TASK PROMPT => In this exercise, the entries below are to be transcribed exactly, line by line.

RECORDS TO USE =>
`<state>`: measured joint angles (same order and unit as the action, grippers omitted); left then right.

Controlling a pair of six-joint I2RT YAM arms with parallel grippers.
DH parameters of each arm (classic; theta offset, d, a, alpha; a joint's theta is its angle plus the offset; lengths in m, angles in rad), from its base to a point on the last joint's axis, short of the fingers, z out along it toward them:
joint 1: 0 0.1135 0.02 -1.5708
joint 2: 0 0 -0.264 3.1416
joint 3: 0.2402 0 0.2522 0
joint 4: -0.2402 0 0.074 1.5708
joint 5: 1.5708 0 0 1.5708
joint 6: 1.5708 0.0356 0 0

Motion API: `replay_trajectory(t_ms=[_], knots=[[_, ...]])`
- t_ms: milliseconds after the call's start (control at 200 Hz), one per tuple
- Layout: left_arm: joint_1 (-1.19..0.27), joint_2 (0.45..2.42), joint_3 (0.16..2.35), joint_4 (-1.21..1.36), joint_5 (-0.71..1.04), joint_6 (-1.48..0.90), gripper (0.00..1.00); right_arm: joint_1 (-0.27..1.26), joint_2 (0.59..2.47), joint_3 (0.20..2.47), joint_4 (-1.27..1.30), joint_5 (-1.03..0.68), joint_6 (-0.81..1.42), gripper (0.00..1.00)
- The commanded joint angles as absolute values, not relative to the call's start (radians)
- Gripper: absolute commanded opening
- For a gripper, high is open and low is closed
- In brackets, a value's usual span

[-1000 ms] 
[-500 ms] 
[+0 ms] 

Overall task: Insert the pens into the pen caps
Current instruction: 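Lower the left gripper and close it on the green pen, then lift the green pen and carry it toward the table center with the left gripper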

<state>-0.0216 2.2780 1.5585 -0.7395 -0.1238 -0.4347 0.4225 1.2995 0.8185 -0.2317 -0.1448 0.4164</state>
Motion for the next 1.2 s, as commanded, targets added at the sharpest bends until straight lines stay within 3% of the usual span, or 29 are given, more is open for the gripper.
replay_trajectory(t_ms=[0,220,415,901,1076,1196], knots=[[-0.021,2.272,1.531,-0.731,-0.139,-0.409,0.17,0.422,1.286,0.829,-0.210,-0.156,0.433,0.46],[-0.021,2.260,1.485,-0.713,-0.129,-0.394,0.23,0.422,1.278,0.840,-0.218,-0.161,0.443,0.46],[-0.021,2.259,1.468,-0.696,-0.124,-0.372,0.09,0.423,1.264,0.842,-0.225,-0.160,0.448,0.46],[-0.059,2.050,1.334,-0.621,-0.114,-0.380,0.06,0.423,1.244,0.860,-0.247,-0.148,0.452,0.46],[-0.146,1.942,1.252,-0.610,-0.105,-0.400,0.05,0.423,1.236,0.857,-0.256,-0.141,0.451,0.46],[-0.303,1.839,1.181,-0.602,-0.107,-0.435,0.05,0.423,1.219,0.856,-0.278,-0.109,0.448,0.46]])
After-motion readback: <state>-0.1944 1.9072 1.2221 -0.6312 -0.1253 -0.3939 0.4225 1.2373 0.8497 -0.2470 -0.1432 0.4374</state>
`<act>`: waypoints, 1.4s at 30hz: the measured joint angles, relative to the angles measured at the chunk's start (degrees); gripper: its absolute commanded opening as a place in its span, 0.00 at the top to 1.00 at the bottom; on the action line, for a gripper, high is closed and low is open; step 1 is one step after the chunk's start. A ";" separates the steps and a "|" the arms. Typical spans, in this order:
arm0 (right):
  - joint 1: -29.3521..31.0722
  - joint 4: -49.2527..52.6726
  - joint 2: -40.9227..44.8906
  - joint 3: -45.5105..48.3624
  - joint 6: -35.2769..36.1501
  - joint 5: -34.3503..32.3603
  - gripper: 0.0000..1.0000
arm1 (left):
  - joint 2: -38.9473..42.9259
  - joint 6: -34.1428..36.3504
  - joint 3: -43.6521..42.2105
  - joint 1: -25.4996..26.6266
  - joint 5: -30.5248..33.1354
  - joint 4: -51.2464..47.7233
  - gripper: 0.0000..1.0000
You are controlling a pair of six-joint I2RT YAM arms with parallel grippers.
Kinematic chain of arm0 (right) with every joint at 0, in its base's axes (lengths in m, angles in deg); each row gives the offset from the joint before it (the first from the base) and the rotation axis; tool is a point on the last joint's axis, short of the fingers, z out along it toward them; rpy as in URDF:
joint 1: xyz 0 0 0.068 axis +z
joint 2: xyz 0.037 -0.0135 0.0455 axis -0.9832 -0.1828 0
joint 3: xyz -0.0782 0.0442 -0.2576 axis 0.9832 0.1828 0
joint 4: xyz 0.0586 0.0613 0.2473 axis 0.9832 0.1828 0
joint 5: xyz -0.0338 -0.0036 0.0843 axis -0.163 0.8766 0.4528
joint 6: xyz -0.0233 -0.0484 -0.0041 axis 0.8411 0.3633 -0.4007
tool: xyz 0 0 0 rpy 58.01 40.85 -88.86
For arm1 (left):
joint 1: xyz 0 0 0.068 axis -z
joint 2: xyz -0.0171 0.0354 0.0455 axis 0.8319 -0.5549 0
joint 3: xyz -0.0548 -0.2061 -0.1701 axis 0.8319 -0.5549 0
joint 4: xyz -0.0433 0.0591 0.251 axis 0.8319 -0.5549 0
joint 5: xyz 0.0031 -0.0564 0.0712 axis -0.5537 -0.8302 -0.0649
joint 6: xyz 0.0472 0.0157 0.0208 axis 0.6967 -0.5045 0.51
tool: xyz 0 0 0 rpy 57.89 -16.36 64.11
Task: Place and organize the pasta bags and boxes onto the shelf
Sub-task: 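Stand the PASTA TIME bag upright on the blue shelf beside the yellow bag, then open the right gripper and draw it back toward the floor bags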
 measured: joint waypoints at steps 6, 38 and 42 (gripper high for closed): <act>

RESULT =>
`<state>`: measured joint angles (same order and unit as the action, grippers omitted); left then right.

Controlling a pair of six-joint I2RT YAM arms with parallel grippers.
DH parameters of each arm (classic; theta offset, d, a, alpha; a joint's theta is its angle plus the offset; lengths in m, angles in rad), from its base to a point on the last joint's axis, short of the fingers, z out along it toward them:
joint 1: 0 0.1135 0.02 -1.5708
joint 2: 0 0 -0.264 3.1416
joint 3: 0.2402 0 0.2522 0
joint 4: -0.2402 0 0.074 1.5708
joint 5: 1.5708 0 0 1.5708
joint 6: 1.5708 0.0356 0 0

Motion API: `replay_trajectory(t_ms=[_], knots=[[_, ...]])`
- t_ms: milliseconds after the call's start (control at 200 Hz), one per tuple
- Layout: left_arm: joint_1 (-1.19..0.27), joint_2 (0.45..2.42), joint_3 (0.16..2.35), joint_4 (-1.21..1.36), joint_5 (-0.71..1.04), joint_6 (-1.48..0.90), gripper (0.00..1.00); right_arm: joint_1 (-0.27..1.26), joint_2 (0.59..2.47), joint_3 (0.20..2.47), joint_4 (-1.27..1.30), joint_5 (-1.03..0.68), joint_6 (-0.81..1.42), gripper (0.00..1.00)
- The commanded joint angles as absolute values, not relative to the call's start (radians)
- Gripper: absolute commanded opening
- For a gripper, high is open and low is closed
- In brackets, a value's usual span

[-1000 ms] 
[-500 ms] 
[+0 ms] 

Overall task: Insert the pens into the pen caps
Current instruction: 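Lower the left gripper and close it on the green pen, then lift the green pen and carry it toward the table center with the left gripper
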
<state>-0.0216 2.2780 1.5585 -0.7395 -0.1238 -0.4347 0.4225 1.2995 0.8185 -0.2317 -0.1448 0.4164</state>
Motion for the next 1.2 s, as commanded, targets added at the sharpest bends until straight lines stay within 3% of the usual span, or 29 are given, more is open for the gripper.
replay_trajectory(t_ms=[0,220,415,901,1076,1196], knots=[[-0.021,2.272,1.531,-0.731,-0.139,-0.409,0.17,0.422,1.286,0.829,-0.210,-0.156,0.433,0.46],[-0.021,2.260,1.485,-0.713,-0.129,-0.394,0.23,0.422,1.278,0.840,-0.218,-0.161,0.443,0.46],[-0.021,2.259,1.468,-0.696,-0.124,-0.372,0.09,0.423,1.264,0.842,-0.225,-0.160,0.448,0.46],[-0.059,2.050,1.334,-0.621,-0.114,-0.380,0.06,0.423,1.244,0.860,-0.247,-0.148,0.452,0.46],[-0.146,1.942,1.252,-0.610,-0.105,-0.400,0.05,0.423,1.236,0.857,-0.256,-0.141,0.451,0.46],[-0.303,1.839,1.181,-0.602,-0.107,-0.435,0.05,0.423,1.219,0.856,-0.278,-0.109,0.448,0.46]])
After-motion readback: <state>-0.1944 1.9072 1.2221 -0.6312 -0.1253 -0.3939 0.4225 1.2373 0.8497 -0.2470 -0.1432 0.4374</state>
`<act>`: waypoints, 1.4s at 30hz: the measured joint angles, relative to the angles measured at the chunk's start (degrees); gripper: its absolute commanded opening as a place in its span, 0.00 at the top to 1.00 at the bottom; on the action line, for a gripper, high is closed and low is open; step 1 is one step after the chunk's start. A ";" separates the steps and a "|" the arms. Typical spans, in this order:
arm0 (right):
  - joint 1: -29.3521..31.0722
  - joint 4: -49.2527..52.6726
  - joint 2: -40.9227..44.8906
  - joint 3: -45.5105..48.3624
  - joint 6: -35.2769..36.1501
  - joint 5: -34.3503..32.3603
  - gripper: 0.0000..1.0000
arm1 (left):
  - joint 2: -38.9473..42.9259
  - joint 6: -34.1428..36.3504
  - joint 3: -43.6521..42.2105
  - joint 1: -25.4996..26.6266
  - joint 5: -30.5248..33.1354
  - joint 4: -51.2464..47.7233
  - gripper: 0.0000..1.0000
You are controlling a pair of six-joint I2RT YAM arms with parallel grippers.
Kinematic chain of arm0 (right) with every joint at 0, in its base's axes (lengths in m, angles in deg); each row gives the offset from the joint before it (the first from the base) and the rotation axis; tool is a point on the last joint's axis, short of the fingers, z out along it toward them; rpy as in URDF:
joint 1: xyz 0 0 0.068 axis +z
joint 2: xyz 0.037 -0.0135 0.0455 axis -0.9832 -0.1828 0
joint 3: xyz -0.0782 0.0442 -0.2576 axis 0.9832 0.1828 0
joint 4: xyz 0.0586 0.0613 0.2473 axis 0.9832 0.1828 0
joint 5: xyz -0.0338 -0.0036 0.0843 axis -0.163 0.8766 0.4528
joint 6: xyz -0.0233 -0.0484 -0.0041 axis 0.8411 0.3633 -0.4007
tool: xyz 0 0 0 rpy 58.01 40.85 -88.86
For arm1 (left):
joint 1: xyz 0 0 0.068 axis -z
joint 2: xyz -0.0171 0.0354 0.0455 axis 0.8319 -0.5549 0
joint 3: xyz -0.0548 -0.2061 -0.1701 axis 0.8319 -0.5549 0
joint 4: xyz -0.0433 0.0591 0.251 axis 0.8319 -0.5549 0
joint 5: xyz 0.0031 -0.0564 0.0712 axis -0.5537 -0.8302 -0.0649
joint 6: xyz 0.0472 0.0157 0.0208 axis 0.6967 -0.5045 0.51
tool: xyz 0 0 0 rpy 57.89 -16.36 64.11
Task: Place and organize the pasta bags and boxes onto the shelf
Sub-task: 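Stand the PASTA TIME bag upright on the blue shelf beside the yellow bag, then open the right gripper and draw it back toward the floor bags
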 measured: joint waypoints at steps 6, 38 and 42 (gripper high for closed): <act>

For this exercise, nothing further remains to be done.